[Opening MATERIALS PROVIDED section]

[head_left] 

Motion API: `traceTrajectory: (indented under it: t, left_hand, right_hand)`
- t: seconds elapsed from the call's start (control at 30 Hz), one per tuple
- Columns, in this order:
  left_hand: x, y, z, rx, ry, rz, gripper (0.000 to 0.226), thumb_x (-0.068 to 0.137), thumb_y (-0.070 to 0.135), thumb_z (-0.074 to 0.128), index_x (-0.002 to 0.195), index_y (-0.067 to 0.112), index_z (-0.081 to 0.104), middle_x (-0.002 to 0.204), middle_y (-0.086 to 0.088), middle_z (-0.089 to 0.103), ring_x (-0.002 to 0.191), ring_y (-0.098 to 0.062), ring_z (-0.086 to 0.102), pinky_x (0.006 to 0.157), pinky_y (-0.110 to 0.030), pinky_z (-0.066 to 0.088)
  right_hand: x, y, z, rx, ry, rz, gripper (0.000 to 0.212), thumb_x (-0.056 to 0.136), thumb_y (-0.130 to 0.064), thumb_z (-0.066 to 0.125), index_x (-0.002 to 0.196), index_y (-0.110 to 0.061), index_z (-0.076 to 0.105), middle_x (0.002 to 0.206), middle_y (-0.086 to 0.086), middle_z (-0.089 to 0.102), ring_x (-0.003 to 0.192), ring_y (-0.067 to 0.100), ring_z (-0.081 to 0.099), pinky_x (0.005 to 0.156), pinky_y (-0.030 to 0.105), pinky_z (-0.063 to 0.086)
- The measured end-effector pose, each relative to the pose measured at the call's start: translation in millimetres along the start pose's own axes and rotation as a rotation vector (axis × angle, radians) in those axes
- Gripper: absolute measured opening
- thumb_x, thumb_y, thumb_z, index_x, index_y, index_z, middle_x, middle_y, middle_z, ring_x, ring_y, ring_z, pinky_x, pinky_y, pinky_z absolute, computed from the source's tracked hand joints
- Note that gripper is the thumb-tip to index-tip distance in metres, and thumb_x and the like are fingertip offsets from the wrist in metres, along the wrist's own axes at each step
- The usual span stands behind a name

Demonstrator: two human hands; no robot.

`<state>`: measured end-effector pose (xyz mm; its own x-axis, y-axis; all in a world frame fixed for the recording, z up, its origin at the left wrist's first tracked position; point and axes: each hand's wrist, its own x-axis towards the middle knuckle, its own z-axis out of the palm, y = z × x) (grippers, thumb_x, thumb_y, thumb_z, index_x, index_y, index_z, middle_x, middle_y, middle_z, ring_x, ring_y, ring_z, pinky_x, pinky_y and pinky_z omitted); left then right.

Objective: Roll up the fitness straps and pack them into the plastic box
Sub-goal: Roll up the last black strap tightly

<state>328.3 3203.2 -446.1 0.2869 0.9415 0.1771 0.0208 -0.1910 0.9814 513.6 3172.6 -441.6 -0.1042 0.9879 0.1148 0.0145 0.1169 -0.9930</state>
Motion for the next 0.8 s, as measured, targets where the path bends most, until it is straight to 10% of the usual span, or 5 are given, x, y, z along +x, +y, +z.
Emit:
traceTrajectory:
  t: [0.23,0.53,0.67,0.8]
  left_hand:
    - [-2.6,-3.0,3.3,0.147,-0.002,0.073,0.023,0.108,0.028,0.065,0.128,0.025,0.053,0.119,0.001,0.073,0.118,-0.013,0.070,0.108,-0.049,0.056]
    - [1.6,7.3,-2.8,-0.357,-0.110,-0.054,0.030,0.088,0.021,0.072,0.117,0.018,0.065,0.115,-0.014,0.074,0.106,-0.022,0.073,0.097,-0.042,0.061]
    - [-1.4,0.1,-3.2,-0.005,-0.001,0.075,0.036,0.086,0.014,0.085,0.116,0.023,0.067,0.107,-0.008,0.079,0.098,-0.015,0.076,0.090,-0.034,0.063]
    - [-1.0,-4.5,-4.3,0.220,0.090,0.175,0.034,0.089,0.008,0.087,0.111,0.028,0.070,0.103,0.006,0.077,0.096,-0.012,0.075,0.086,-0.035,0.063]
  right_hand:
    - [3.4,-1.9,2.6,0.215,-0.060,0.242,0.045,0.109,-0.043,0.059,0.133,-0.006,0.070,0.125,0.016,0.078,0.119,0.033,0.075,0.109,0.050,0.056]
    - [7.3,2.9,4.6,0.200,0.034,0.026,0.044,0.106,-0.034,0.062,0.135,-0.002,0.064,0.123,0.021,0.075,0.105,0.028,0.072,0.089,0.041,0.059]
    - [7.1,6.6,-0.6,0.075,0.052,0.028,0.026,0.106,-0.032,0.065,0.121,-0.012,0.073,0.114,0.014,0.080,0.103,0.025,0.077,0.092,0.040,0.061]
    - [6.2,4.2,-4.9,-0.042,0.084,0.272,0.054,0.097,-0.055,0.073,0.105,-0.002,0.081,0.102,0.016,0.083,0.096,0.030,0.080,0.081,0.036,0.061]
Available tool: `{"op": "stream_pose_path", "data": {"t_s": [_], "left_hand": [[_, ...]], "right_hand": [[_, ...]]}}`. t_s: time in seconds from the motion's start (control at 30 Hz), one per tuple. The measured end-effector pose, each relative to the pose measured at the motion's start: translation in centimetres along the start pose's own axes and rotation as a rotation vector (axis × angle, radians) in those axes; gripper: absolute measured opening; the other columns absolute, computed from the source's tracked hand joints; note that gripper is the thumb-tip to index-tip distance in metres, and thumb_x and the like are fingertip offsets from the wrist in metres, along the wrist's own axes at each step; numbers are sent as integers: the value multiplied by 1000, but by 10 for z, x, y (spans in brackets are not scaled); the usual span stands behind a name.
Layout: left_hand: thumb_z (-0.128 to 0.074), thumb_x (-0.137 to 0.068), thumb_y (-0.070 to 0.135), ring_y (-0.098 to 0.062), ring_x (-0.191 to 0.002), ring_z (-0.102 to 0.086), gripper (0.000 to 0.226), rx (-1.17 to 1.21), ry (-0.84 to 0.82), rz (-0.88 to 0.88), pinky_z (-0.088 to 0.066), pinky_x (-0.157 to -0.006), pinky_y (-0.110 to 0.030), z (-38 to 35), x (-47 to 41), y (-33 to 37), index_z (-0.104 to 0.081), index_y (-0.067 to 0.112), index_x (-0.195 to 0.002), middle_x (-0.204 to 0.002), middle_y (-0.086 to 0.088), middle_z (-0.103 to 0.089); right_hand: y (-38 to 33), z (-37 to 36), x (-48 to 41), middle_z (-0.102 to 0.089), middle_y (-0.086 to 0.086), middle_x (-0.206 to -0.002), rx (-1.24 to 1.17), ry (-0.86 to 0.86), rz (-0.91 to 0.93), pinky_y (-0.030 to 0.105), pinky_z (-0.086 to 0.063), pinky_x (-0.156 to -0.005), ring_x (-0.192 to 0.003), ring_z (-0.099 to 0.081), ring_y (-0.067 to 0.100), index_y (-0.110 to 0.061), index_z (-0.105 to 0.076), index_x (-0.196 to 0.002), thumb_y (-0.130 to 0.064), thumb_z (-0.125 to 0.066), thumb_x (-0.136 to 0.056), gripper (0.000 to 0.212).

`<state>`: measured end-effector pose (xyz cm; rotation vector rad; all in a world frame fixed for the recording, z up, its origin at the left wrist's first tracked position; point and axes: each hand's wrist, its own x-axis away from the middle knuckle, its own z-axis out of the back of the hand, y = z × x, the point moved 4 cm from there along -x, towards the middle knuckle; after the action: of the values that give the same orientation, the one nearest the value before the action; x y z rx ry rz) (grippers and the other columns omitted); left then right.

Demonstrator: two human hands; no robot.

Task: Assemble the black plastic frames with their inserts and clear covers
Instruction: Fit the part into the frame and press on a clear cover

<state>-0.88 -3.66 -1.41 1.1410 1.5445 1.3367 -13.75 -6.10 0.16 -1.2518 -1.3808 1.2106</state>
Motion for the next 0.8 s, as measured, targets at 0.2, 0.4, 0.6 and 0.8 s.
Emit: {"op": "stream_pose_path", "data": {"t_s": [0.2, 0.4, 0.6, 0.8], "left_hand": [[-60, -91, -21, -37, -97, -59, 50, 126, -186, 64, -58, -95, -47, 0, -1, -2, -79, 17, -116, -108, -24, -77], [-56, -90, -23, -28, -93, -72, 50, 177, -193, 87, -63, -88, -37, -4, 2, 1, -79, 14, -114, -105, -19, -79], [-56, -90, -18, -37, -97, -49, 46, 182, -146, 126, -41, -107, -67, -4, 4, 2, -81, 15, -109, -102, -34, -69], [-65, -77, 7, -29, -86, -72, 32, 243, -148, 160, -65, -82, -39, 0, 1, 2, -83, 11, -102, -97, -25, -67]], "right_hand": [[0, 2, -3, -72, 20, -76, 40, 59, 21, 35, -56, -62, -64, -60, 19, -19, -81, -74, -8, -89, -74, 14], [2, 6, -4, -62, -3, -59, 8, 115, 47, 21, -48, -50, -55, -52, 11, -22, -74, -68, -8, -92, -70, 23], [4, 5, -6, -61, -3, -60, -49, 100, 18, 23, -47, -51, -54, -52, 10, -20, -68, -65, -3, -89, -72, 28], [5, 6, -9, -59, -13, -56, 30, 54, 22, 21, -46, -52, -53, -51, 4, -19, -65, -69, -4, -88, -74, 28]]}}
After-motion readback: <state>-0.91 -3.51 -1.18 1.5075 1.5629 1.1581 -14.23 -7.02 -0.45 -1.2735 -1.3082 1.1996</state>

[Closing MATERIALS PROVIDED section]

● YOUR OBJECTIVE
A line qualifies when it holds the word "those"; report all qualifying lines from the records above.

● EXPECTED ANSWER
- The measured end-effector pose, each relative to the pose measured at the call's start: translation in millimetres along the start pose's own axes and rotation as a rotation vector (axis × angle, radians) in those axes
Available tool: `{"op": "stream_pose_path", "data": {"t_s": [_], "left_hand": [[_, ...]], "right_hand": [[_, ...]]}}`. t_s: time in seconds from the motion's start (control at 30 Hz), one per tuple. The measured end-effector pose, each relative to the pose measured at the motion's start: translation in centimetres along the start pose's own axes and rotation as a rotation vector (axis × angle, radians) in those axes; gripper: absolute measured opening; the other columns absolute, computed from the source's tracked hand joints; note that gripper is the thumb-tip to index-tip distance in metres, and thumb_x and the like are fingertip offsets from the wrist in metres, along the wrist's own axes at each step; numbers are sent as integers: the value multiplied by 1000, but by 10 for z, x, y (spans in brackets are not scaled); the usual span stands behind a name.

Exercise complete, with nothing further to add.